Vea Kaisers "Fabelhafte Welt": Eine Wette im Freundeskreis
Warum das Biotop "Fußmatten in einem Familienauto" unbedingt unter Naturschutz gestellt werden muss
Vor zwei Jahren eröffnete uns ein Freund auf einer Party, dass er Vater werde. Und sagte ernst: "Mein Auto wird niemals dreckig sein. Denn auch mit Kind wird darin nie gegessen." Alle anderen Anwesenden waren bereits Eltern. Unsere Reaktion war bemerkenswert einheitlich: Wir lachten. Laut. Lange.
Seit wir Kinder hatten, steuerten wir alle keine Autos, sondern rollende Biotope. Wenn sich am Boden ein knirschender Teppich aus Haferriegelflocken und undefinierbaren Salzstangerlresten sammelt, ist mir das lieber, als bei jedem kleinen Hunger stehenbleiben zu müssen. Gelegentlich Aussaugen geht deutlich schneller. Also schlossen wir mit dem werdenden Vater eine Wette ab: Sobald sein Kind zwischen eineinhalb und drei Jahre alt ist – also ständig Hunger hat, selbst essen kann, dabei aber explosionsartig bröselt – dürfen wir unangekündigt sein Auto kontrollieren.

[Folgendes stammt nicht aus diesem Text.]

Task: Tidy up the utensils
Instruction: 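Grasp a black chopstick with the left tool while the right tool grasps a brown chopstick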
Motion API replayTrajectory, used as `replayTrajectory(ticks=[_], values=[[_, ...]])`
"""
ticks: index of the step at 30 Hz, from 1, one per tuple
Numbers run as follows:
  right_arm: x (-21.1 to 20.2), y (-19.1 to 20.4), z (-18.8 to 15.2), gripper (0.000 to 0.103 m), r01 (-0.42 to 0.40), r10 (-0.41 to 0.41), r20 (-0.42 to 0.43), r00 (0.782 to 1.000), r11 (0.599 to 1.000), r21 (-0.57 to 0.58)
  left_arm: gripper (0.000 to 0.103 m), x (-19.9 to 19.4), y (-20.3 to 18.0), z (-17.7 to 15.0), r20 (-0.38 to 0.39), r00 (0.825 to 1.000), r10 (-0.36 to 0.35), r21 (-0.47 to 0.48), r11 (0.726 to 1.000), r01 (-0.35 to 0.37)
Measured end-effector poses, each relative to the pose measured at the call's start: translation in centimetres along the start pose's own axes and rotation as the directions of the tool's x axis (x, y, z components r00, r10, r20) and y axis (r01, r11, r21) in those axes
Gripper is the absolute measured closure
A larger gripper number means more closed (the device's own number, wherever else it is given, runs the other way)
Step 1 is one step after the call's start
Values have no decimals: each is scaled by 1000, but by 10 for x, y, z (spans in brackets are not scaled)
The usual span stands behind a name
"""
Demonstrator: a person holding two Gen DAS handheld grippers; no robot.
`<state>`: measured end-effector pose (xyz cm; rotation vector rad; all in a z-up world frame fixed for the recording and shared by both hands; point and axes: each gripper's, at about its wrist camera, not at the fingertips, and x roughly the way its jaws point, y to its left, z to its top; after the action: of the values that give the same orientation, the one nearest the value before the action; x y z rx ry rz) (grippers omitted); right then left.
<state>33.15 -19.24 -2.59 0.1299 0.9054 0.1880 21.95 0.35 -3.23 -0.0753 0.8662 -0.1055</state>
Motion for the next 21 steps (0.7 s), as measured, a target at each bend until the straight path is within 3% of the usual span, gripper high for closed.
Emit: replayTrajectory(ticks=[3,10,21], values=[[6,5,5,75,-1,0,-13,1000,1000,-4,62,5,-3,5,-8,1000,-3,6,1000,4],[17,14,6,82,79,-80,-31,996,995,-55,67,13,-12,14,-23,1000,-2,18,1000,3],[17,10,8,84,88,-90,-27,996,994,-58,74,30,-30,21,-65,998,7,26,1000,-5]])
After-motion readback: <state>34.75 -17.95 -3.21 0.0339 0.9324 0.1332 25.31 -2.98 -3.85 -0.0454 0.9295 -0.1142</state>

Bald wird es so weit sein, und ich bin ein wenig nervös. Nicht wegen des Wetteinsatzes. Ich fürchte vielmehr, mein geliebter, aber leider sauberkeitsfanatischer Dottore Amore könnte auf die Idee kommen, ein sauberes Familienauto wäre tatsächlich möglich. Er hat so hart daran gearbeitet, unseren automobilen Ausnahmezustand zu akzeptieren.
In einem Anflug von Stockholm-Syndrom versuchte er zuletzt sogar, der Verwahrlosung etwas Positives abzugewinnen. "Ich weiß immer, was ihr gegessen habt!", erklärte er begeistert. "Und man erkennt am Fußmattenbelag sogar den Wechsel der Jahreszeiten: Von Mandarinenschalen über Erdbeergrün zu Eisstielen." Wahrscheinlich wären unsere Kinder mittlerweile fähig, das Auto halbwegs sauber zu halten. Aber mein Mann hat einen so langen Weg zurückgelegt, dass ich finde: Jetzt damit anzufangen, wäre grausam ihm gegenüber.